* _Task to carry out_: Go through the data below and transcribe it exactly. Omit the images.
(Supplied material Opens)
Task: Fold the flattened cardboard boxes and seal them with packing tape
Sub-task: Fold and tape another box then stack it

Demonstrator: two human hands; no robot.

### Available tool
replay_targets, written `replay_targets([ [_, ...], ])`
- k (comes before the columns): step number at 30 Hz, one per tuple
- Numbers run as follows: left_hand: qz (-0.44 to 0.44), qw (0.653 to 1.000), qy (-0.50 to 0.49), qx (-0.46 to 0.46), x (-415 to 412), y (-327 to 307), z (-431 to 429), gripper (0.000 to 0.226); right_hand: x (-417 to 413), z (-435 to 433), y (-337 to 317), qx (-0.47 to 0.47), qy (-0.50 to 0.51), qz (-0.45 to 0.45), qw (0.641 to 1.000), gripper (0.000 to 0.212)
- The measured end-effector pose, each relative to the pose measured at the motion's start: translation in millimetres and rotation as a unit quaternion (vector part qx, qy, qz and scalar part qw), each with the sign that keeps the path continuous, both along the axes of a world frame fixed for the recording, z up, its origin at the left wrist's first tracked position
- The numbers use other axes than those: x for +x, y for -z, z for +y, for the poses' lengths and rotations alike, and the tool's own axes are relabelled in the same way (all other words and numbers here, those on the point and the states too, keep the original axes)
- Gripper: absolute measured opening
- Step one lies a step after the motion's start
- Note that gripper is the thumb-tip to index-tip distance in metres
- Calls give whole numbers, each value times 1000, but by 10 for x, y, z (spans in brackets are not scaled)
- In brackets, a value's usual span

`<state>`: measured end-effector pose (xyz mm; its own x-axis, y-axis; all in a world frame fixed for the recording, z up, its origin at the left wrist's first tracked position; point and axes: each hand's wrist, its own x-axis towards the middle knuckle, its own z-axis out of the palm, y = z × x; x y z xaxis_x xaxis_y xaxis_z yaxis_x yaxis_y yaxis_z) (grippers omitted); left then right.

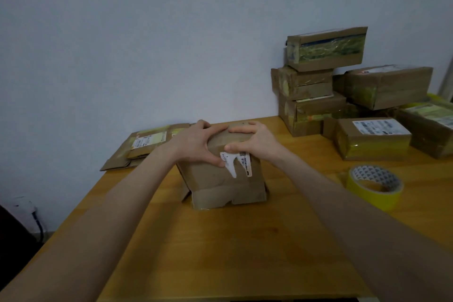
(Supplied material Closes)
* _Task response_:
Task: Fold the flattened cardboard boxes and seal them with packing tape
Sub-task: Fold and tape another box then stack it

Demonstrator: two human hands; no robot.

### Available tool
replay_targets, written `replay_targets([ [_, ...], ])`
- k (comes before the columns): step number at 30 Hz, one per tuple
- Numbers run as follows: left_hand: qz (-0.44 to 0.44), qw (0.653 to 1.000), qy (-0.50 to 0.49), qx (-0.46 to 0.46), x (-415 to 412), y (-327 to 307), z (-431 to 429), gripper (0.000 to 0.226); right_hand: x (-417 to 413), z (-435 to 433), y (-337 to 317), qx (-0.47 to 0.47), qy (-0.50 to 0.51), qz (-0.45 to 0.45), qw (0.641 to 1.000), gripper (0.000 to 0.212)
- The measured end-effector pose, each relative to the pose measured at the motion's start: translation in millimetres and rotation as a unit quaternion (vector part qx, qy, qz and scalar part qw), each with the sign that keeps the path continuous, both along the axes of a world frame fixed for the recording, z up, its origin at the left wrist's first tracked position
- The numbers use other axes than those: x for +x, y for -z, z for +y, for the poses' lengths and rotations alike, and the tool's own axes are relabelled in the same way (all other words and numbers here, those on the point and the states too, keep the original axes)
- Gripper: absolute measured opening
- Step one lies a step after the motion's start
- Note that gripper is the thumb-tip to index-tip distance in metres
- Calls give whole numbers, each value times 1000, but by 10 for x, y, z (spans in brackets are not scaled)
- In brackets, a value's usual span

`<state>`: measured end-effector pose (xyz mm; its own x-axis, y-axis; all in a world frame fixed for the recording, z up, its origin at the left wrist's first tracked position; point and axes: each hand's wrist, its own x-axis towards the middle knuckle, its own z-axis out of the palm, y = z × x; x y z xaxis_x xaxis_y xaxis_z yaxis_x yaxis_y yaxis_z) (grippers omitted); left then right.

Nothing remains to be done in this exercise.